Nothing outside the range is wanted. Repeat exactly the lines below from the one with "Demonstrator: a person" through the one with "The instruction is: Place".

Information supplied:
● ● ● ● ●

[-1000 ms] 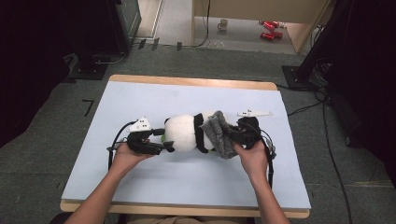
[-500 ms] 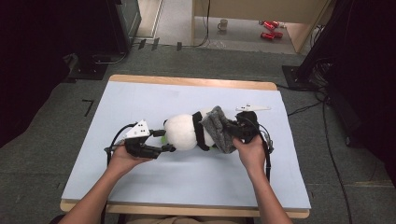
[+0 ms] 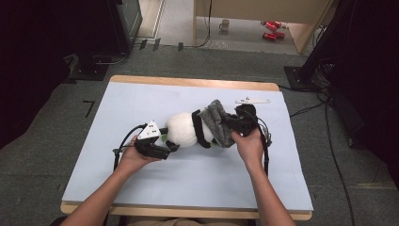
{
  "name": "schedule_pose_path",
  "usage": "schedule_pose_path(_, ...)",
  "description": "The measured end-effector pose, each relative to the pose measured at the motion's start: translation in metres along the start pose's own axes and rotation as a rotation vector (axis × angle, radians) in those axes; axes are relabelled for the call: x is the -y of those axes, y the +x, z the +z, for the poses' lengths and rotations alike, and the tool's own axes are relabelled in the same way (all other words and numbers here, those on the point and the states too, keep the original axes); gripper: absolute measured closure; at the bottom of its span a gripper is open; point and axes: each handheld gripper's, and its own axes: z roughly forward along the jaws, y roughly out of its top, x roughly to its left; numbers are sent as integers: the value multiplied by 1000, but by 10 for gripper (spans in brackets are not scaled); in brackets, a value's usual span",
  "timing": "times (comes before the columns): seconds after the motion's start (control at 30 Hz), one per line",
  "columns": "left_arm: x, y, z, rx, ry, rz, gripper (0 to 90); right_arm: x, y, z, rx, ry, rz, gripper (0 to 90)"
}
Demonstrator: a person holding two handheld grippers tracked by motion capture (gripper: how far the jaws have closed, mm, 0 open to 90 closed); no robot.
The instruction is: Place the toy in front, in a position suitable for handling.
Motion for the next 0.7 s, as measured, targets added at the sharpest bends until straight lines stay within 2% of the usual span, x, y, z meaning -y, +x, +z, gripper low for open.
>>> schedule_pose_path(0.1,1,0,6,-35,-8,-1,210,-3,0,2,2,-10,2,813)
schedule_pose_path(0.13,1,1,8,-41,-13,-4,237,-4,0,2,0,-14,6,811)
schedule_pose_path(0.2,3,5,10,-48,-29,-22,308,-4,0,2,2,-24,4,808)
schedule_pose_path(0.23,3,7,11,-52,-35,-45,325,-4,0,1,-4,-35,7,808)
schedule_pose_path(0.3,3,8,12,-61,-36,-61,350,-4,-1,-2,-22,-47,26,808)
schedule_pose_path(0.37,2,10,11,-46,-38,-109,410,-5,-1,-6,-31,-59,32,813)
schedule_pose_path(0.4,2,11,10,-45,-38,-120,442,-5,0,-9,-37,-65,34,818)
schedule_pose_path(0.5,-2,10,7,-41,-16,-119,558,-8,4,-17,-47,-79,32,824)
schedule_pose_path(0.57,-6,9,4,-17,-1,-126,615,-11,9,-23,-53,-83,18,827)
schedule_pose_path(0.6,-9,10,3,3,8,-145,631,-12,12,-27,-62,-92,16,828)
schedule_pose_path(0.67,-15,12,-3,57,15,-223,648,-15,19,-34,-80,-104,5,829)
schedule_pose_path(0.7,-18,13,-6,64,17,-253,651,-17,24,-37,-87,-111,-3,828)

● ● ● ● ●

Task output:
Demonstrator: a person holding two handheld grippers tracked by motion capture (gripper: how far the jaws have closed, mm, 0 open to 90 closed); no robot.
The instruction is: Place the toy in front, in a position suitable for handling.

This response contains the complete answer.